:: GOAL OF THE EXERCISE ::
Starting at the top of the entries below, set down every line exactly, please, until you reach the line with "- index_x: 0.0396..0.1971", which is included too.

:: PROVIDED RECORDS ::
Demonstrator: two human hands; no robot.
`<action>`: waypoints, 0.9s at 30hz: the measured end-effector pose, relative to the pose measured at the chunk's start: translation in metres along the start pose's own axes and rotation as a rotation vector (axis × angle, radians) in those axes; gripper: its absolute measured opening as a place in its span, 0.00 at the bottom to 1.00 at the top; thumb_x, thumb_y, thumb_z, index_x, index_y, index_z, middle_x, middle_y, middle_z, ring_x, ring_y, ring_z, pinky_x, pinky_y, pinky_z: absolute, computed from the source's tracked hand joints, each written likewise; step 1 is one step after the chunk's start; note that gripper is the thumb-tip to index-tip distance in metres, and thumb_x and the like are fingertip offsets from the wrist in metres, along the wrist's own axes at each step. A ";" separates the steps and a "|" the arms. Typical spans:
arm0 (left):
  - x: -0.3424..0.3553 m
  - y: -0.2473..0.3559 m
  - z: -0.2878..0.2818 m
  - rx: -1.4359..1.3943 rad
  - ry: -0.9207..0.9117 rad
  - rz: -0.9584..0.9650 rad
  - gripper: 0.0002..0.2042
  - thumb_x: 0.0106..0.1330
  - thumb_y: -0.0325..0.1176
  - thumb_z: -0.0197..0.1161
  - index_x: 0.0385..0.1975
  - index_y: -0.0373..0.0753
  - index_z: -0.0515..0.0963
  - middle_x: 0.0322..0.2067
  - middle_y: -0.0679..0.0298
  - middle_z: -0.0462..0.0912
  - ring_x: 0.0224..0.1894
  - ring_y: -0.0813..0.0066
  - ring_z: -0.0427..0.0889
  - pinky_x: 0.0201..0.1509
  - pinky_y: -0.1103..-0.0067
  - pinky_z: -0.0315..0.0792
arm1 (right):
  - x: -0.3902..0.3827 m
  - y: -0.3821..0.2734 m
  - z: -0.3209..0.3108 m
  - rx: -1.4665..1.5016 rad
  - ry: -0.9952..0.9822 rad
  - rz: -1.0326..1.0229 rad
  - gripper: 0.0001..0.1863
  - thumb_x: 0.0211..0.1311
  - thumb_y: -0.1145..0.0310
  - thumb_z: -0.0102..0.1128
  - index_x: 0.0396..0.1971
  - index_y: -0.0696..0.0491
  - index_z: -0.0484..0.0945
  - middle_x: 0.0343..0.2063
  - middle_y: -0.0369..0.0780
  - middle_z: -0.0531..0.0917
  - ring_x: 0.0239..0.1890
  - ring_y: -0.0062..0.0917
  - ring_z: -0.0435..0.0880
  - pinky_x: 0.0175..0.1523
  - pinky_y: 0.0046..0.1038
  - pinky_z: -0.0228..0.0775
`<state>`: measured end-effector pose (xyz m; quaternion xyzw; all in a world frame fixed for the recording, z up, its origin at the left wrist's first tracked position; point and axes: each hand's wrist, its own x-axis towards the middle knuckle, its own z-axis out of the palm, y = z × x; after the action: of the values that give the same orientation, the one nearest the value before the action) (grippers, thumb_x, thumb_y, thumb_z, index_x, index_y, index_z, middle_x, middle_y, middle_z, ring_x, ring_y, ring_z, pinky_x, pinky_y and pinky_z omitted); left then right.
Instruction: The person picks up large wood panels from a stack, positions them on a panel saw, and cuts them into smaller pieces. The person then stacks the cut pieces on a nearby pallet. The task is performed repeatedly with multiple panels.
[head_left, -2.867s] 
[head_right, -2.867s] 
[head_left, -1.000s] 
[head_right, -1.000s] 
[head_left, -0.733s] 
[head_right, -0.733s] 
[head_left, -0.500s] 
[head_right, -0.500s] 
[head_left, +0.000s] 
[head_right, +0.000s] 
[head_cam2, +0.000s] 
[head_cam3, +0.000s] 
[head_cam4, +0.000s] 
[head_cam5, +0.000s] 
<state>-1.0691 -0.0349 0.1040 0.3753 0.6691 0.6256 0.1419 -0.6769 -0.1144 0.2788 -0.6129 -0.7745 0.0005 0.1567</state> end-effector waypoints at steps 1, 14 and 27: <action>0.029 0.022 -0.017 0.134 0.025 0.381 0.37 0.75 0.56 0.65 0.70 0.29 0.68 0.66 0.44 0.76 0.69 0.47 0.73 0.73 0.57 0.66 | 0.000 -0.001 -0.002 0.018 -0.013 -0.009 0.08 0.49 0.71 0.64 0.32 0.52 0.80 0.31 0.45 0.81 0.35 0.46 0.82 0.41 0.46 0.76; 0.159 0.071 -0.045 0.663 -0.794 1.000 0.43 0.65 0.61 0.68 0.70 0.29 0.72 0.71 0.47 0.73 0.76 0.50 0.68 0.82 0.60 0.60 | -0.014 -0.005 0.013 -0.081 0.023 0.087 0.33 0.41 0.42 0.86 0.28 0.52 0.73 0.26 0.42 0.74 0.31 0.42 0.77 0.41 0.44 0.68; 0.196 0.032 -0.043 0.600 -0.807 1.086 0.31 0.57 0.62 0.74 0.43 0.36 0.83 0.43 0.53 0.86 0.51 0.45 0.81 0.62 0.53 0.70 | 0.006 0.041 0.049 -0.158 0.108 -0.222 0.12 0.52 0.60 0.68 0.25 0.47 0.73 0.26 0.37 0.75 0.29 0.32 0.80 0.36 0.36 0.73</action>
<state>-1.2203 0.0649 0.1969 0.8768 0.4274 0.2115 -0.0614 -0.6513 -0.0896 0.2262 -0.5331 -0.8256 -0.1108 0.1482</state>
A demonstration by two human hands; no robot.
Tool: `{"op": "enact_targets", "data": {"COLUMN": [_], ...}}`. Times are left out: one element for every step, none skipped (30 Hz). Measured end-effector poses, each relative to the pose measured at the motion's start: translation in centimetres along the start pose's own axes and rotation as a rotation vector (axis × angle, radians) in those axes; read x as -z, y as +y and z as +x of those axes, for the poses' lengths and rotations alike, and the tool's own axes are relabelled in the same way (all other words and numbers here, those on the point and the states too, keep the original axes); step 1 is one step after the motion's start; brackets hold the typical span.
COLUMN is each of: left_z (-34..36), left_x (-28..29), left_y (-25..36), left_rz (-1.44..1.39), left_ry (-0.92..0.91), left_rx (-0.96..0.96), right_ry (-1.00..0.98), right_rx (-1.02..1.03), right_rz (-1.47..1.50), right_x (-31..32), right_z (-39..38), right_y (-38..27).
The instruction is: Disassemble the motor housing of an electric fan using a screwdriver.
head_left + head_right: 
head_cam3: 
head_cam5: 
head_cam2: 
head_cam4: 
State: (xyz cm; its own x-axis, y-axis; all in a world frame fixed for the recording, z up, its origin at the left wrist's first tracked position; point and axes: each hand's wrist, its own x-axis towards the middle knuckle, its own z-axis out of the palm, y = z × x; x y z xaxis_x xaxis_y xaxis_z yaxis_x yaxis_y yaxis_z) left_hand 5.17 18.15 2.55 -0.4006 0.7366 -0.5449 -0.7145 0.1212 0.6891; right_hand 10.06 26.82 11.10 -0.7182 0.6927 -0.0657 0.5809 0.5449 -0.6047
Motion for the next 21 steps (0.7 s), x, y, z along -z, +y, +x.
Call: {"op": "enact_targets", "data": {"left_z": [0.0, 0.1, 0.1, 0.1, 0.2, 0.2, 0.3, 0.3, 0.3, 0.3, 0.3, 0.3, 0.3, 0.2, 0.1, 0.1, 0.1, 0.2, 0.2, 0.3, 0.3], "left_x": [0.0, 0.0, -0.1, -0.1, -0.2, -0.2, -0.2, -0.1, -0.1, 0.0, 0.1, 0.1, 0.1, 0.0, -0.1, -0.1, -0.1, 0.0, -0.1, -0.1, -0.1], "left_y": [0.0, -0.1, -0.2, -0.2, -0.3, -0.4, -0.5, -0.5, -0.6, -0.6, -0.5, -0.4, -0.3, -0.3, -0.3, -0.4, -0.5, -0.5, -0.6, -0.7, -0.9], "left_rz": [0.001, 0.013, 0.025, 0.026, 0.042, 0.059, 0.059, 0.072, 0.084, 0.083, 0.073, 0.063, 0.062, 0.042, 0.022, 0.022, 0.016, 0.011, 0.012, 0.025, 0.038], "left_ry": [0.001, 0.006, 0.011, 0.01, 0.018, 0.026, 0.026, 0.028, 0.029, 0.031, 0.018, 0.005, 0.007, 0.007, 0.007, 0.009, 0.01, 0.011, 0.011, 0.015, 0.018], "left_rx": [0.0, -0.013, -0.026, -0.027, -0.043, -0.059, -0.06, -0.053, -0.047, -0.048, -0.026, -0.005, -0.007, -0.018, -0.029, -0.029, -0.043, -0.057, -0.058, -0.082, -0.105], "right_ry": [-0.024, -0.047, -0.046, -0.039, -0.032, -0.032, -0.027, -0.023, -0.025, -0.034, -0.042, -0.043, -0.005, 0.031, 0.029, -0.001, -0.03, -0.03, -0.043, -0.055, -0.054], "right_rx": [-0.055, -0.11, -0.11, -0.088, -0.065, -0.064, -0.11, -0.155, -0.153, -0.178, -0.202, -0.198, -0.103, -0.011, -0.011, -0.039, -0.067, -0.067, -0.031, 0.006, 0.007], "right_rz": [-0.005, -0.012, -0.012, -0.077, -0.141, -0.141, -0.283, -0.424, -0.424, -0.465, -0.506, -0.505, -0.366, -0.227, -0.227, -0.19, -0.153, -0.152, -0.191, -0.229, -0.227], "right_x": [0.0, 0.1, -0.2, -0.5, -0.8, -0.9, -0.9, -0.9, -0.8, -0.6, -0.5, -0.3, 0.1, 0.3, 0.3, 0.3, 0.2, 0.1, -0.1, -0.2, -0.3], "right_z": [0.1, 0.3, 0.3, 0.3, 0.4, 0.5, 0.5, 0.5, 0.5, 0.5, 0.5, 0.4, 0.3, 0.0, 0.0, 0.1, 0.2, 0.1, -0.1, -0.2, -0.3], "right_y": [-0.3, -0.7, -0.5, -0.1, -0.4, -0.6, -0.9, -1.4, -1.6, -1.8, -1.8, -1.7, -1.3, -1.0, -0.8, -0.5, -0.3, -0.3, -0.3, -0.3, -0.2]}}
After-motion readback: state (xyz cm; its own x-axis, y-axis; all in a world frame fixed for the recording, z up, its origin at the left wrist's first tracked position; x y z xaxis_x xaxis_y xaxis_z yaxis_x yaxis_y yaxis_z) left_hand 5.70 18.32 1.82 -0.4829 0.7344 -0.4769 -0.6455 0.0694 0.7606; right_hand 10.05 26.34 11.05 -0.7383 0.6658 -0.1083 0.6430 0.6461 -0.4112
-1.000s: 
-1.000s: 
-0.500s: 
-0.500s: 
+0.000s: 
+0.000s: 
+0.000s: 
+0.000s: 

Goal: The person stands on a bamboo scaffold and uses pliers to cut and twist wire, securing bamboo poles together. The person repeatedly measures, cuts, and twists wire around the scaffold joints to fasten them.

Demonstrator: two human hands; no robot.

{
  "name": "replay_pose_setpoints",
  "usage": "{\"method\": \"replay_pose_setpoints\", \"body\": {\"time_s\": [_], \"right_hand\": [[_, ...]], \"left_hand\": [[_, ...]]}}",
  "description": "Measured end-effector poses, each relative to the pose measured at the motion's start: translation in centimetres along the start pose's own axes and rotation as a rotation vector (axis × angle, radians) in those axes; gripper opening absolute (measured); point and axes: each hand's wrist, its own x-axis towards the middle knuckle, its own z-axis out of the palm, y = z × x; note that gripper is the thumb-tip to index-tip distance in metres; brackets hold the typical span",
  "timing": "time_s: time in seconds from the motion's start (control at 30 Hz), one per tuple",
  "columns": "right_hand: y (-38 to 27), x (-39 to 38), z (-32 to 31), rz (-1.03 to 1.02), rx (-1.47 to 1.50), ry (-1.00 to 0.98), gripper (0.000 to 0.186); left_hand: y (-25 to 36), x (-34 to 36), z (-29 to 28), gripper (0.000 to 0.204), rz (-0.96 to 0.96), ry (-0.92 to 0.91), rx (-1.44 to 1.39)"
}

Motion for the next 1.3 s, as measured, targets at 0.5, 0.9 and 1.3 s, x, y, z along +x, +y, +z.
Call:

:: TASK OUTPUT ::
Demonstrator: two human hands; no robot.
`<action>`: waypoints, 0.9s at 30hz: the measured end-effector pose, relative to the pose measured at the chunk's start: translation in metres along the start pose's own axes and rotation as a rotation vector (axis × angle, radians) in those axes; gripper: its absolute measured opening as a place in its span, 0.00 at the bottom to 1.00 at the top; thumb_x, thumb_y, thumb_z, index_x, index_y, index_z, middle_x, middle_y, middle_z, ring_x, ring_y, ring_z, pinky_x, pinky_y, pinky_z: absolute, computed from the source's tracked hand joints, each written likewise; step 1 is one step after the chunk's start; note that gripper is the thumb-tip to index-tip distance in metres, and thumb_x and the like are fingertip offsets from the wrist in metres, along the wrist's own axes at each step. A ";" separates the steps and a "|" the arms. Typical spans:
arm0 (left):
  - x: -0.3424..0.3553 m
  - y: -0.2473..0.3559 m
  - z: -0.2878..0.2818 m
  - rx: -1.4359..1.3943 rad
  - ry: -0.9207..0.9117 rad
  - rz: -0.9584..0.9650 rad
  - gripper: 0.0002..0.2042
  - thumb_x: 0.0106..0.1330
  - thumb_y: -0.0325..0.1176
  - thumb_z: -0.0197..0.1161
  - index_x: 0.0385..0.1975
  - index_y: -0.0373..0.0753
  - index_z: -0.0515..0.0963
  - middle_x: 0.0322..0.2067
  - middle_y: -0.0679..0.0298
  - middle_z: -0.0462..0.0912
  - ring_x: 0.0224..0.1894
  - ring_y: -0.0813..0.0066
  - ring_z: -0.0427..0.0889
  - pinky_x: 0.0201..0.1509
  - pinky_y: -0.1103..-0.0067
  - pinky_z: -0.0315..0.0792
arm1 (right):
  - x: -0.3902..0.3827 m
  - y: -0.3821..0.2734 m
  - z: -0.3209..0.3108 m
  - rx: -1.4665..1.5016 rad
  - ry: -0.9952..0.9822 rad
  - rz: -1.0326..1.0229 rad
  - gripper: 0.0001..0.1863
  - thumb_x: 0.0211..0.1311
  - thumb_y: -0.1145..0.0310
  - thumb_z: -0.0102..0.1128
  - index_x: 0.0396..0.1971

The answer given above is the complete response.